It's been a full year since 300 schoolgirls were taken from their classrooms by Boko Haram in Nigeria. The militant Islamist group kidnapped the students from their school in Chibok, a town in the northeast of Nigeria. After their capture, many leading officials, celebrities, organizations, and people from all over the world campaigned for their return using the hashtag #BringBackOurGirls. They have yet to be released, although some of the girls have since escaped. To date, around 219 are still unaccounted for—many of whom have presumably been forced into Islam and married off, made to fight, or used as sex slaves.
Malala Yousafzai, who after her own school-related attack is particularly attuned to the terror of being a girl trying to get an education in the Middle East, released this letter on the eve of the April 14 anniversary:
To my brave sisters, the kidnapped schoolgirls of Chibok,
On this first anniversary of your captivity, I write to you with a message of solidarity, love and hope.

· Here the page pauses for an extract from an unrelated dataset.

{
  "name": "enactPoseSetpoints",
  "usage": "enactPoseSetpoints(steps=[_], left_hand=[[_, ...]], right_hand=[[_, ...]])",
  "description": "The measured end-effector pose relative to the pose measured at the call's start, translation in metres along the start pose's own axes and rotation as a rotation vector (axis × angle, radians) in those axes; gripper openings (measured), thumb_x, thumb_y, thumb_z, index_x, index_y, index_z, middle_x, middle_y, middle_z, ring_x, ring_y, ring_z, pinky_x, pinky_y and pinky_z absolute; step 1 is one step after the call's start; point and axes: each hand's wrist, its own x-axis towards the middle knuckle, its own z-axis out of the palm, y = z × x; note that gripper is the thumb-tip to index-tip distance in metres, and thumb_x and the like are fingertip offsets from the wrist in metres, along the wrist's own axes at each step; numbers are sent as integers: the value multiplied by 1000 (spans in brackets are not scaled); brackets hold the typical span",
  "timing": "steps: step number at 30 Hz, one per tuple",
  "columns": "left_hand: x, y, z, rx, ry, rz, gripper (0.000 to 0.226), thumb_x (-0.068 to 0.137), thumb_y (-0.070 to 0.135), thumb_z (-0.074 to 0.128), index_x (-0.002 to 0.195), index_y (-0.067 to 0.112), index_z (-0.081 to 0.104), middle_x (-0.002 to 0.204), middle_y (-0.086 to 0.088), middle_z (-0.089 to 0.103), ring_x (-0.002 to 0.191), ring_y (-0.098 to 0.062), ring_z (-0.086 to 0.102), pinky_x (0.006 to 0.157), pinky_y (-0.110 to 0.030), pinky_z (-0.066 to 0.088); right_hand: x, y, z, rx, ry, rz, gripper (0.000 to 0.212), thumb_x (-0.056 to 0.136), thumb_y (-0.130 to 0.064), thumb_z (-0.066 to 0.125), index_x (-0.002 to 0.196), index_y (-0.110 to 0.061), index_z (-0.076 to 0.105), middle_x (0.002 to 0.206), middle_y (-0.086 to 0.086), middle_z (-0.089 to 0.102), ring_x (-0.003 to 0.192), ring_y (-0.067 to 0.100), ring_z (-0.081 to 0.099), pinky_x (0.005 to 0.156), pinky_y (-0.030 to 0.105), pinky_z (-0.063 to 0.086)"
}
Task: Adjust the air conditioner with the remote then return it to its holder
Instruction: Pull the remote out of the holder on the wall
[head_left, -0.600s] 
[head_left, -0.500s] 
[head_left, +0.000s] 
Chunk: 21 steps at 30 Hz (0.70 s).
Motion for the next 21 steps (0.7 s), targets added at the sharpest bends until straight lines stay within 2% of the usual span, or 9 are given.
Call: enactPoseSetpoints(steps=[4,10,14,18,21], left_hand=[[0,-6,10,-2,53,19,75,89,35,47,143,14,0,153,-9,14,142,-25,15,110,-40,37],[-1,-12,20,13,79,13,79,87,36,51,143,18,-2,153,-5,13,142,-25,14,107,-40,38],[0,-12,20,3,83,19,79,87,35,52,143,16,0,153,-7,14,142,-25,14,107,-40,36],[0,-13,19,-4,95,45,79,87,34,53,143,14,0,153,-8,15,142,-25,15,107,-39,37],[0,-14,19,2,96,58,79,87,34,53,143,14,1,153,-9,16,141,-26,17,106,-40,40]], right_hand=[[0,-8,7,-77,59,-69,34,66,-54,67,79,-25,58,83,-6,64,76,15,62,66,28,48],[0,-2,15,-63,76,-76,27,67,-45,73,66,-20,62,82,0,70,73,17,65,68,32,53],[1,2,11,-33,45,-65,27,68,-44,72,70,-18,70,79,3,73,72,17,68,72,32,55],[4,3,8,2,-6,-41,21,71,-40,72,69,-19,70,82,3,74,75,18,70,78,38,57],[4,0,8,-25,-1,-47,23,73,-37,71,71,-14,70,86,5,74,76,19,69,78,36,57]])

My name is Malala. I am a Pakistani girl your age. I am one of the millions of people around the world who keep you and your families foremost in our thoughts and prayers. We cannot imagine the full extent of the horrors you have endured. But please know this: We will never forget you. We will always stand with you. Today and every day, we call on the Nigerian authorities and the international community to do more to bring you home. We will not rest until you have been reunited with your families.
Like you, I was a target of militants who did not want girls to go to school. Gunmen shot me and two of my friends on a school bus. All three of us survived and are back in school. Now we speak out on behalf of all girls about the right to get a proper education. Our campaign will continue until you and all girls and boys around the world are able to access a free, safe and quality secondary education.
Last July, I spent my 17th birthday in Nigeria with some of your parents and five of your classmates who escaped the kidnapping. Your parents are grief-stricken. They love you, and they miss you. My father and I wept and prayed with your parents -- and they touched our hearts. The escapee schoolgirls my father and I met impressed us with their resolve to overcome their challenges and to complete their high school education. My father and I promised your parents and the girls who had escaped that we would do all we could to help them. I met Nigerian President Goodluck Jonathan and urged him to work harder for your freedom. I also asked President Jonathan to meet your parents and the girls who escaped the kidnapping, which he did a few days later. Still, in my opinion, Nigerian leaders and the international community have not done enough to help you. They must do much more to help secure your release. I am among many people pressuring them to make sure you are freed.
There are reasons for hope and optimism. Nigerian forces are re-gaining territory and protecting more schools. Nigeria's newly-elected president, Muhammadu Buhari, has vowed to make securing your freedom a top priority and promised his government will not tolerate violence against women and girls.
"You will have the opportunity to receive the education you want and deserve. The Malala Fund and other organizations offered all your classmates who escaped the kidnapping full scholarships to complete their secondary education. Most of the escapee girls accepted this scholarship and are now continuing their studies at a safe boarding school and with the support they need. We hope to someday extend that same scholarship to all 219 of you, when you return home.
Remember that one day your tragic ordeal will end, you will be reunited with your families and friends, and you will have the chance to finish the education you courageously sought. I look forward to the day I can hug each one of you, pray with you, and celebrate your freedom with your families. Until then, stay strong, and never lose hope. You are my heroes.